Fotoğraf çekerken en önemli lens geniş açılı lenstir çünkü en sık kullandığımız lenstir. Düşünürseniz, ultra geniş açılı lensi veya telefoto lensi gerçekten nadiren kullanıyoruz ve neredeyse her seferinde önceden planlanmış bir durumda kullanıyoruz. Yani saniyeden saniyeye fotoğraf çekmeye karar verirseniz ultra geniş açı moduna veya portre moduna değil, klasik moda geçeceksiniz. Klasik geniş açılı lens konusunda gerçekten heyecanlıyım ve sadece kendim için değil, aynı zamanda ortaya çıkan fotoğrafları gösterebildiğim herkes için de heyecanlıyım.
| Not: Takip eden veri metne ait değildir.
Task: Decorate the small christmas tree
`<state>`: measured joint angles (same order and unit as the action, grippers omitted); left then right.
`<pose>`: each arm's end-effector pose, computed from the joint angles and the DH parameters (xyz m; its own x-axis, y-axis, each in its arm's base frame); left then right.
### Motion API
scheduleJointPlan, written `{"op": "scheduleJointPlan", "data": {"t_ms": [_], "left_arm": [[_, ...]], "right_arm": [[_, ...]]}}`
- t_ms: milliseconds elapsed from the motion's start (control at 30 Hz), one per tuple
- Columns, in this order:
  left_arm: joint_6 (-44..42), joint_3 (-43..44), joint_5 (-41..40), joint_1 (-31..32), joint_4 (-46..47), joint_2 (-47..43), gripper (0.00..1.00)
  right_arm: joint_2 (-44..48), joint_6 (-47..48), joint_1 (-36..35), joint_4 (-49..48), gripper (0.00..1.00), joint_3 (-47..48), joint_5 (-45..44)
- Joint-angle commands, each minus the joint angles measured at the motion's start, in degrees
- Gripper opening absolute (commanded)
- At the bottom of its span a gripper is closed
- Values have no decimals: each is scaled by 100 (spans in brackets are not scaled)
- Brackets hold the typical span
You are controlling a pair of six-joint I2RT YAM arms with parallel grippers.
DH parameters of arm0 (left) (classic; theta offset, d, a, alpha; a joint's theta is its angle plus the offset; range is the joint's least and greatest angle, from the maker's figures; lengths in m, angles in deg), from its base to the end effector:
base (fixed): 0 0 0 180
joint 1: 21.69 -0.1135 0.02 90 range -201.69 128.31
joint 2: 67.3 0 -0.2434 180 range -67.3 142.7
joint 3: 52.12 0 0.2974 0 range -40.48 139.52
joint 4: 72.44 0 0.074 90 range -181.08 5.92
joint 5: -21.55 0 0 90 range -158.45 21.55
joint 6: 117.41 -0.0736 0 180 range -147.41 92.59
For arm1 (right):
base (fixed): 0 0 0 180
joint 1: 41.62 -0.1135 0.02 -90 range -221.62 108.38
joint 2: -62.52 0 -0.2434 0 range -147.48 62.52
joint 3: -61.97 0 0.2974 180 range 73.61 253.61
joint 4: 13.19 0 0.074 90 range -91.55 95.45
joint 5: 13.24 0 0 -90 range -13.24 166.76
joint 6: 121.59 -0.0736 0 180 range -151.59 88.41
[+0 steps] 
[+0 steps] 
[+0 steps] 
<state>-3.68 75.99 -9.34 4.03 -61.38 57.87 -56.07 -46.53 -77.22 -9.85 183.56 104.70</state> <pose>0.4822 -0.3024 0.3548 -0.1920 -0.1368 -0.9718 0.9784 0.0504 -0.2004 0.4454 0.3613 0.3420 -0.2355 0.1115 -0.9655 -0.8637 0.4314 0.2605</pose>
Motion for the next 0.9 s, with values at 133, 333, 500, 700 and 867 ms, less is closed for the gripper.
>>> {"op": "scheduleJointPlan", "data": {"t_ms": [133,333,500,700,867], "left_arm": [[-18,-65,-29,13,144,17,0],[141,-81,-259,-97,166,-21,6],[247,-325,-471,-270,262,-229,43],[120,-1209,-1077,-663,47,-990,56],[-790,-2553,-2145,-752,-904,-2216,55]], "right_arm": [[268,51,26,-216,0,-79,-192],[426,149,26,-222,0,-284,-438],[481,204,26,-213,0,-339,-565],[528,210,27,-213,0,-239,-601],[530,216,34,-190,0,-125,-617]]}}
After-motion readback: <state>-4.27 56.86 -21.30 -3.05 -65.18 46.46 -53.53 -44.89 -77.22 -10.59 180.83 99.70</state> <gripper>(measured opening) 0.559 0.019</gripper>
Bunları aşağıda eklediğim galeride de görebilirsiniz.

iPhone 13 Pro geniş açılı lensinden fotoğraflar:

Ultra geniş açılı lense gelince, bu sene beni de şaşırttı, gerçi dediğim gibi muhtemelen çok sık kullanmayacaksınız. Kesinlikle mükemmel bir haber, fotoğrafların kenarlarının artık geçen yılki modeller kadar doğal olmayan ve düşük kaliteli olmaması. Mesela iPhone 11'in ultra geniş açılı lensini bir sahnenin fotoğrafını çekmek için kullandıysanız, sonuçtan bunun bu lensin ilk nesli olduğunu rahatlıkla anlayabilirsiniz. Üç nesil boyunca Apple çok yol kat etti ve bu yıl ultra geniş açı modunu mükemmelleştirdiğini söyleyebilirim. Fotoğraflar çok keskin ve kaliteli. Dolayısıyla bu lensi doğru zamanda kullanırsanız sonuçtan hoş bir şekilde şaşıracağınızdan emin olabilirsiniz.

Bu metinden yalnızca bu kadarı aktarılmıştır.